The spontaneous object recognition (SOR) task is one of the most widely used behavioral protocols to assess visual memory in animals. However, only recently was it shown that nonhuman primates also perform well on this task. Here we further characterized this new monkey recognition memory test by assessing the performance of adult marmosets after an acute systemic administration of two putative amnesic agents: the competitive muscarinic acetylcholine receptor antagonist scopolamine (SCP; 0.05 mg/kg) and the noncompetitive N-methyl-d-aspartate glutamate receptor antagonist MK-801 (0.015 mg/kg).

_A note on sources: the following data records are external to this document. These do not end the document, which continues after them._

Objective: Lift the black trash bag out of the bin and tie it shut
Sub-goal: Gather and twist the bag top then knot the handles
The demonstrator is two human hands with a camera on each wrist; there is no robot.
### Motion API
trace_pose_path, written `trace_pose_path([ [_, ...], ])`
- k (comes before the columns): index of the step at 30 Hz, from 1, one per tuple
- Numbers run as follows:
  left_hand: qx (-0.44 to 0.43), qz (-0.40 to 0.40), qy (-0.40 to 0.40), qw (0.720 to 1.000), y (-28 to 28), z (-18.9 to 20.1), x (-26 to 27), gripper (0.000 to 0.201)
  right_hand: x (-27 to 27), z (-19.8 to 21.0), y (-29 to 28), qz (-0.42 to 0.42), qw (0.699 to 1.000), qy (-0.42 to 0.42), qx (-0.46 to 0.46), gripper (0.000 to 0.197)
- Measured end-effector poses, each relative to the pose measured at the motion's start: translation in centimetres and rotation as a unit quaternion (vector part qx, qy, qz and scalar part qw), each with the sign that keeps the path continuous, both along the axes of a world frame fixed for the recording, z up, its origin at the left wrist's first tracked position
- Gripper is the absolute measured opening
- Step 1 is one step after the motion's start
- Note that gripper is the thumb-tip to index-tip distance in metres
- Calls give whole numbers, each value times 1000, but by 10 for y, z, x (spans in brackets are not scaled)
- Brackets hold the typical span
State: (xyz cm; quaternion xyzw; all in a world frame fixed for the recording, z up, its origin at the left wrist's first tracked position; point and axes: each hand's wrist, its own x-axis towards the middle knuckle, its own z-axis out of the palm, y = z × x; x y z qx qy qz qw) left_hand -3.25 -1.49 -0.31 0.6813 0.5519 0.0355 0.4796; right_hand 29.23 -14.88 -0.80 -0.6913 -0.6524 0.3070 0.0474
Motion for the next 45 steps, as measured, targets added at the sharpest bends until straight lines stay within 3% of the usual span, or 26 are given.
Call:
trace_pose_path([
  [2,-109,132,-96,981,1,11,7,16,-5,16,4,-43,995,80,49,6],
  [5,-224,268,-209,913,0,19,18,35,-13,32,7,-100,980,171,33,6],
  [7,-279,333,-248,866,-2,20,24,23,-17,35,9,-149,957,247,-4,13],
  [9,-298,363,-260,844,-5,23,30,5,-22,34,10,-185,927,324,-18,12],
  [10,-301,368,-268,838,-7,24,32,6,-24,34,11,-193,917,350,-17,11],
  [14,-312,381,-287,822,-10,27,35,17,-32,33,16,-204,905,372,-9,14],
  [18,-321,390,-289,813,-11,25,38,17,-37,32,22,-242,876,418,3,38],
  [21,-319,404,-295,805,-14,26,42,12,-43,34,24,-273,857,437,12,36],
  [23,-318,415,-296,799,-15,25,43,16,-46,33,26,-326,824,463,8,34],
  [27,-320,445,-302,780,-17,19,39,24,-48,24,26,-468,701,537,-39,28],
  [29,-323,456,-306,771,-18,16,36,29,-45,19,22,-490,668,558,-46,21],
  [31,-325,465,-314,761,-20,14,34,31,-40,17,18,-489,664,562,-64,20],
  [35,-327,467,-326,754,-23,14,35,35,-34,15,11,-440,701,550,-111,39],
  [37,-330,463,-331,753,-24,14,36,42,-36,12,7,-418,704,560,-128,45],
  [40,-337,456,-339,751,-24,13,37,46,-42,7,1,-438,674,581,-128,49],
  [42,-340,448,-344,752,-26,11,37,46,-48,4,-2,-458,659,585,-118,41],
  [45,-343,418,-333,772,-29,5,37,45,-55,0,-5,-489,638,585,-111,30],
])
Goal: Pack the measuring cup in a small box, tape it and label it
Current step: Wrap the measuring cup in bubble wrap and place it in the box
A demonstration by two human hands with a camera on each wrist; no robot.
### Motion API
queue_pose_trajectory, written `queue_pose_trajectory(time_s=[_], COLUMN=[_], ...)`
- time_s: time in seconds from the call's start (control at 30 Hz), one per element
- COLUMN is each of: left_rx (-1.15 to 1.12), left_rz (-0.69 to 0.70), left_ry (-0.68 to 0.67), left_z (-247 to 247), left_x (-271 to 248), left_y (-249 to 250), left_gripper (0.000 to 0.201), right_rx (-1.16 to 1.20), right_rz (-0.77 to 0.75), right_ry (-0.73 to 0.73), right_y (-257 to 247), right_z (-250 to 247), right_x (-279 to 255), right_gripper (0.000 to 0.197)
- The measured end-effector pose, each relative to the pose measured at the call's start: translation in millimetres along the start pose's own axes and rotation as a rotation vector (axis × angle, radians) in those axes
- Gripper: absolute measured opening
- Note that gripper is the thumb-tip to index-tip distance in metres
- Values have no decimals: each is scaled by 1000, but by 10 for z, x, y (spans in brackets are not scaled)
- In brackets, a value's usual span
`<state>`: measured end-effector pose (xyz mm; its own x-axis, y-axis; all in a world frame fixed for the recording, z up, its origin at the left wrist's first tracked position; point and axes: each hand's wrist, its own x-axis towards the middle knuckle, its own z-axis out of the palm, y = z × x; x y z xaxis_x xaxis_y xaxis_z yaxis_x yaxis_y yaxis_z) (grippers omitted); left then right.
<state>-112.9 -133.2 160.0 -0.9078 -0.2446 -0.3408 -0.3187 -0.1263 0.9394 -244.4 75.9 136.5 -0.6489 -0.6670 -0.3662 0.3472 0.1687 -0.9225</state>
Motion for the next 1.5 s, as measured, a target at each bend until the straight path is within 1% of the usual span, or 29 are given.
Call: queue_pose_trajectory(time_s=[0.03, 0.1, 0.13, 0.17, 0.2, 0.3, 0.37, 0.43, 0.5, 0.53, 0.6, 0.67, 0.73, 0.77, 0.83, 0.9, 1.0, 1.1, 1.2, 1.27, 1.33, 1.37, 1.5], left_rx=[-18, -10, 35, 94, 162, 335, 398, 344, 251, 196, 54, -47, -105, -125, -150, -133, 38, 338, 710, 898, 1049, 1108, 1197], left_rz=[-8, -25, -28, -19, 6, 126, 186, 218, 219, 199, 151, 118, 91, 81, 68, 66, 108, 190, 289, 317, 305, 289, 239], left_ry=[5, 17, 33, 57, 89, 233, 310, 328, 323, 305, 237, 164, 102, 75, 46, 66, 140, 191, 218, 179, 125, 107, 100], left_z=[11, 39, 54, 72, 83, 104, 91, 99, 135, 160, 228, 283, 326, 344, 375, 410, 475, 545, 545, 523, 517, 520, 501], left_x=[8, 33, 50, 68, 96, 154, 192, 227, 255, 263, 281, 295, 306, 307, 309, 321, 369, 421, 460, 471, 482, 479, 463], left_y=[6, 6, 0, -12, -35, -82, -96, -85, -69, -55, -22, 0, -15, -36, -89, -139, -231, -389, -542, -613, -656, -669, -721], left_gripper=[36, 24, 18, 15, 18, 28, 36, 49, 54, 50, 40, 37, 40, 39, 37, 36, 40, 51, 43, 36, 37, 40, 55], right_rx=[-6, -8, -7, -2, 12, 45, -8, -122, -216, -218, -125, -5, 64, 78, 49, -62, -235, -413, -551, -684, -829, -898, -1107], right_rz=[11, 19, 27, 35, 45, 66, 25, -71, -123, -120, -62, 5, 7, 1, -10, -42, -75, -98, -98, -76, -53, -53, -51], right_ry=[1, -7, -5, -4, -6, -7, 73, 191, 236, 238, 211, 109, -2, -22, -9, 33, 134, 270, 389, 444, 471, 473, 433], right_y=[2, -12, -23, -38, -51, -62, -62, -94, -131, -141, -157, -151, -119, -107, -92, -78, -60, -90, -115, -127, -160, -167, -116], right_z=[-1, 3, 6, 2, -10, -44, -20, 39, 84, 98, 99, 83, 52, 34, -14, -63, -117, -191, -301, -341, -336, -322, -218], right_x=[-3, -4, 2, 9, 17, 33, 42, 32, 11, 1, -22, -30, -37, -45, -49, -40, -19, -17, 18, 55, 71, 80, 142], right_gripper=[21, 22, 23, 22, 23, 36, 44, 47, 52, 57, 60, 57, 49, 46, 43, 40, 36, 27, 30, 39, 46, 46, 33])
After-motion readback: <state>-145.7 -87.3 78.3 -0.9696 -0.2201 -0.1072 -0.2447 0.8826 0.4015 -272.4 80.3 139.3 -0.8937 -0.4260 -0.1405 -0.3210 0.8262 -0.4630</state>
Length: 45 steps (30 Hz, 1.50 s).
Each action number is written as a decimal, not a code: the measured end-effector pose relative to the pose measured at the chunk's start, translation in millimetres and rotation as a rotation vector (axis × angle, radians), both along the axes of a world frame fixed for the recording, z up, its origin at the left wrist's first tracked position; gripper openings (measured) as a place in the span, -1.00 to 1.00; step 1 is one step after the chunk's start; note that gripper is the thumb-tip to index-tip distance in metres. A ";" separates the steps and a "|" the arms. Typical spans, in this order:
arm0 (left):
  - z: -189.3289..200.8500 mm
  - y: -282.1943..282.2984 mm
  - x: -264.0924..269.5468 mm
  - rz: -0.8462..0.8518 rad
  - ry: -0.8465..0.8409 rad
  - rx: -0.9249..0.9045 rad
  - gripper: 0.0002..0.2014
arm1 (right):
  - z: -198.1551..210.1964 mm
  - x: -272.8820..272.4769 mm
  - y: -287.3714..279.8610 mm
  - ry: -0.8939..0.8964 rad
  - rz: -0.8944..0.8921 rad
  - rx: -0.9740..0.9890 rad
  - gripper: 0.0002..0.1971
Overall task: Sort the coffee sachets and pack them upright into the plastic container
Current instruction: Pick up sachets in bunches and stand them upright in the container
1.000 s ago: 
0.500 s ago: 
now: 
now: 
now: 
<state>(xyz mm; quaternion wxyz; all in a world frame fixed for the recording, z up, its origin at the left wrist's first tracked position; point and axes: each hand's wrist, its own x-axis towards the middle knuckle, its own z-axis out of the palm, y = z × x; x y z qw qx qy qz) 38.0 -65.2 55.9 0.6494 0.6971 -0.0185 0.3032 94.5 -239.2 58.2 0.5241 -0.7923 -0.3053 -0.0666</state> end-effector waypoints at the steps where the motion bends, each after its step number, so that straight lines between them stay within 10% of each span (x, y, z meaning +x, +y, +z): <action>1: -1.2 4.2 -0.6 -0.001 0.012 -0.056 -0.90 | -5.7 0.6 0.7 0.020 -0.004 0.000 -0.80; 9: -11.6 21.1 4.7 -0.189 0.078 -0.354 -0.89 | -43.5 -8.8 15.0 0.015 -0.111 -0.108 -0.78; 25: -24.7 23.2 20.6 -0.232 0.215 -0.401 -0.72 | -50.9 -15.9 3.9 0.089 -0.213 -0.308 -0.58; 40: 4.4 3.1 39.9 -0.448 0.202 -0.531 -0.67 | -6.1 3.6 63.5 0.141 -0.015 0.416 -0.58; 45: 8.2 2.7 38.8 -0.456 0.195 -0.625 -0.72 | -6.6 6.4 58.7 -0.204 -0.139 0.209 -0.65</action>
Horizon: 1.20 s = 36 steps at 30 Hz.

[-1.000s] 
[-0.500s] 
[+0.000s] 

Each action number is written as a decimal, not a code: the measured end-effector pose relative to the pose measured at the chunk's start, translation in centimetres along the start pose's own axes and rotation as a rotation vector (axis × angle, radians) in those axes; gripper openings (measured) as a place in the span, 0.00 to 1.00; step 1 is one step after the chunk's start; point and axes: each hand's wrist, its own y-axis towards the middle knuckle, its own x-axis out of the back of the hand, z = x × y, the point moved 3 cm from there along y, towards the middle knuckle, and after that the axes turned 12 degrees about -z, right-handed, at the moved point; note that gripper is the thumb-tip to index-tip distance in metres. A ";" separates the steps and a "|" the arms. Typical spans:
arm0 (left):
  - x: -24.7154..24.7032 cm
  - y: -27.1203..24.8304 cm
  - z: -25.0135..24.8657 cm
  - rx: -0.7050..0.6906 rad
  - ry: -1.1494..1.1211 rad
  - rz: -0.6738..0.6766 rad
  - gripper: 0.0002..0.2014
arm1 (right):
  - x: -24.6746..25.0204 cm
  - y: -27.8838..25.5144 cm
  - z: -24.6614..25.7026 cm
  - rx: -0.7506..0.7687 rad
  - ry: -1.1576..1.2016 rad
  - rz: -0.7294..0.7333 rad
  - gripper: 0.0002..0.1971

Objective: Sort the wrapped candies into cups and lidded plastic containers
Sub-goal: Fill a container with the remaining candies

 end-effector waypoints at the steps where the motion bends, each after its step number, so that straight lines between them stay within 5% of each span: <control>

We also determined whether the acetylcholinesterase inhibitor donepezil (DNP; 0.50 mg/kg), a clinically-used cognitive enhancer, reverses memory deficits caused by either drug. The subjects had an initial 10 min sample trial where two identical neutral objects could be explored. After a 6 h retention interval, recognition was based on an exploratory preference for a new rather than familiar object during a 10 min test trial. Both SCP and MK-801 impaired the marmosets' performance on the SOR task, as both objects were explored equivalently. Co-administration of 0.50 mg/kg of DNP reversed the SCP- but not the MK-801-induced memory deficit. These results indicate that cholinergic and glutamatergic pathways mediate object recognition memory in the monkey SOR task. •SCP and MK-801 impaired object recognition memory in the monkey SOR task.•DNP reversed SCP- but not MK-801-induced SOR memory deficits.•Cholinergic and glutamatergic pathways mediate recognition memory in marmosets.